Exercise brief -> Write out the line that contains "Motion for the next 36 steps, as" and every line after it through the end of the entries, exactly as given and with no other lines.

++++ The data

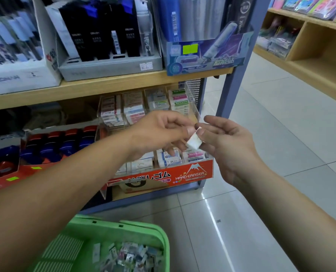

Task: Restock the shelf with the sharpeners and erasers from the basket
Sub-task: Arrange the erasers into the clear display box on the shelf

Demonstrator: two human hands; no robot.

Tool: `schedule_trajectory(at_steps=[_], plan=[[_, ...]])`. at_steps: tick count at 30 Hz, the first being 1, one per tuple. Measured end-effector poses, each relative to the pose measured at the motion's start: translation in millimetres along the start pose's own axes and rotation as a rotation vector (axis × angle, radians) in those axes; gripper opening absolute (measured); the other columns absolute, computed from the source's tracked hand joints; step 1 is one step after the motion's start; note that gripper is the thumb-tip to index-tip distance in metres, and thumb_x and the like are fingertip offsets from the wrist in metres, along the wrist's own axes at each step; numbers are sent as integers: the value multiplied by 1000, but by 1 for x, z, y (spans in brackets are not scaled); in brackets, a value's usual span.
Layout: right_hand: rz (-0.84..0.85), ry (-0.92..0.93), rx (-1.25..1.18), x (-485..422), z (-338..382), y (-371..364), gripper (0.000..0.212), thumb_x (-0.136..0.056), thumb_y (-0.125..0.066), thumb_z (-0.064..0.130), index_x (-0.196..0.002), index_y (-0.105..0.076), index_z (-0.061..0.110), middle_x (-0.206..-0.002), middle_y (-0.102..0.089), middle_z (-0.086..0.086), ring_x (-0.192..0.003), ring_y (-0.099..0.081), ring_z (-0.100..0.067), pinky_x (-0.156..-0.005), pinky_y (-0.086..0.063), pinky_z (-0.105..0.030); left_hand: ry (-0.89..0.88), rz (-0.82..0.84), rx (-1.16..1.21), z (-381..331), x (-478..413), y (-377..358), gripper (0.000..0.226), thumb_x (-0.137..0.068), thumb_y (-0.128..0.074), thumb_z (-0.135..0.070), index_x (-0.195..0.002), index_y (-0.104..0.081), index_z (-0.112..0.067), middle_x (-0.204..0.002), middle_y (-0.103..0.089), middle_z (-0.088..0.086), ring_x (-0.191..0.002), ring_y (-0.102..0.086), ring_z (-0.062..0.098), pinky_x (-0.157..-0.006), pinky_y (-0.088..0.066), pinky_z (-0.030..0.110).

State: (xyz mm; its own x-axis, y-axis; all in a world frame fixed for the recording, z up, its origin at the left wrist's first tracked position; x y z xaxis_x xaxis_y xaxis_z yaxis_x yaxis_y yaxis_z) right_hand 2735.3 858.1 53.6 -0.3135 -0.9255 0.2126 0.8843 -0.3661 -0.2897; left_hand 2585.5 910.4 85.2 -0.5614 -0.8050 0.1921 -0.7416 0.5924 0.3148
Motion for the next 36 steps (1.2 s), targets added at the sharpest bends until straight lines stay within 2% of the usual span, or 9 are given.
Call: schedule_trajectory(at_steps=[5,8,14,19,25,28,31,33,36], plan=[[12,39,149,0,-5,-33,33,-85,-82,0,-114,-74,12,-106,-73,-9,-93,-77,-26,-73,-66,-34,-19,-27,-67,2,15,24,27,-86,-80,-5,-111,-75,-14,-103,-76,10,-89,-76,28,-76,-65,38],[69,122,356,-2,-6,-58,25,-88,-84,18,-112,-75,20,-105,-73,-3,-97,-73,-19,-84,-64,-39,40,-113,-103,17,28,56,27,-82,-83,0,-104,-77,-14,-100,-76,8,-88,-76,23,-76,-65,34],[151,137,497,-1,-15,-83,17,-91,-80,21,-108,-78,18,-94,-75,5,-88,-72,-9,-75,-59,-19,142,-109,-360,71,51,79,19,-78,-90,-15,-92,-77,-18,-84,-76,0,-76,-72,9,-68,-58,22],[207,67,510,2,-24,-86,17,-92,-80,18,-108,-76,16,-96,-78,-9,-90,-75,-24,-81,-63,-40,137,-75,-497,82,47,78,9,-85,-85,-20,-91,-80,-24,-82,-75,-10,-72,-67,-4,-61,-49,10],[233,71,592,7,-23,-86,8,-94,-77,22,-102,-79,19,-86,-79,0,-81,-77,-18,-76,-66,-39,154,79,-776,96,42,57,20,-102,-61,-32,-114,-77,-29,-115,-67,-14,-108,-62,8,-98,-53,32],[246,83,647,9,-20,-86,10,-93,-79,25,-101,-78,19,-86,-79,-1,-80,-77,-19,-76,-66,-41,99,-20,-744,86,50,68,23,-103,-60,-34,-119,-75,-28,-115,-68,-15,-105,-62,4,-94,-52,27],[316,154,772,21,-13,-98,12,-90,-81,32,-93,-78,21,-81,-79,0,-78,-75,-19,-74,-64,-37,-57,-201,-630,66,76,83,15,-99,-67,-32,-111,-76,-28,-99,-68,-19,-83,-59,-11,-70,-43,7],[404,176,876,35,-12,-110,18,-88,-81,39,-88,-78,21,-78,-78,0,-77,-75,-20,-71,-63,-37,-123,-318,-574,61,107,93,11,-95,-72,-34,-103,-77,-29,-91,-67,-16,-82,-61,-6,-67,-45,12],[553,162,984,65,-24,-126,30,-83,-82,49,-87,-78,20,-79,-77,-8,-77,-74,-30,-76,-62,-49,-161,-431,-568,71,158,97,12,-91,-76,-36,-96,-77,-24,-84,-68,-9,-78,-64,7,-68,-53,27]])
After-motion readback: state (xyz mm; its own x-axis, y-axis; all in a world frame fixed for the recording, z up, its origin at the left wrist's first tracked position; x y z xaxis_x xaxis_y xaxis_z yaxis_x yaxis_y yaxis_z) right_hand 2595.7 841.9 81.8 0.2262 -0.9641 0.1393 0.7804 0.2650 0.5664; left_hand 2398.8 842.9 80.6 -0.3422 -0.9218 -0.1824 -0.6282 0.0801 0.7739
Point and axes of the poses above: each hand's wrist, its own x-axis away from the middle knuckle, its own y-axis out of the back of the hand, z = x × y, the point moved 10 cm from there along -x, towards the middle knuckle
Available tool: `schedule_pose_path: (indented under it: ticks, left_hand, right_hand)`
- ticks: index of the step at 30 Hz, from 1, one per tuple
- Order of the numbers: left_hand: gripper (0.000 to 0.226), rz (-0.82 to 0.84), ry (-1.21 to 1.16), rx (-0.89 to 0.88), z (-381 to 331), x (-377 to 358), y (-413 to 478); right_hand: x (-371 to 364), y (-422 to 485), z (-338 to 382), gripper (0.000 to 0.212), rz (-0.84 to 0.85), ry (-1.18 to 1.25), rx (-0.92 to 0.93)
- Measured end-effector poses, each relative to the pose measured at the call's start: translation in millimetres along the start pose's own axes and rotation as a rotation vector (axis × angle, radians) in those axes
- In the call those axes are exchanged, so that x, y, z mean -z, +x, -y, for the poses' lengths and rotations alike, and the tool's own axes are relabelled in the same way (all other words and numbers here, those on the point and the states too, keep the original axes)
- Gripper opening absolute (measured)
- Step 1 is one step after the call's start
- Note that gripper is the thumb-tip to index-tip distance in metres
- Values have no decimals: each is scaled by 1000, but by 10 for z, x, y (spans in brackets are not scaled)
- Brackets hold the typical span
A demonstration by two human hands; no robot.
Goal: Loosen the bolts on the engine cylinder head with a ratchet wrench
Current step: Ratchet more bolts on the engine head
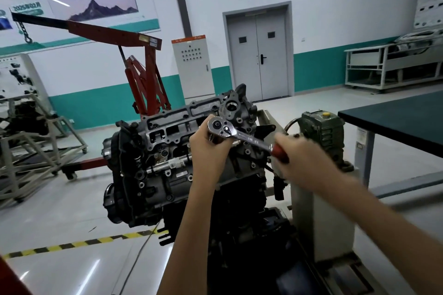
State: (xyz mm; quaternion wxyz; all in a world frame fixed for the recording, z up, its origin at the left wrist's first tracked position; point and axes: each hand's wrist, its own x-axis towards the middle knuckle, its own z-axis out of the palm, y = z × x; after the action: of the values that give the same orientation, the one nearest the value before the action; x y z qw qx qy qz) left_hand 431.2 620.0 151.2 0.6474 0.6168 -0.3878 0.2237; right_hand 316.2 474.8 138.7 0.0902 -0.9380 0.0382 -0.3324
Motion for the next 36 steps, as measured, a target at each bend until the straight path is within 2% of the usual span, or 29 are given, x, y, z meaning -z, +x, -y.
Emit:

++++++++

Answer ->
Motion for the next 36 steps, as measured, a target at each bend until the straight path is within 2% of the usual span, or 29 are given, x, y, z meaning -z, +x, -y.
Emit:

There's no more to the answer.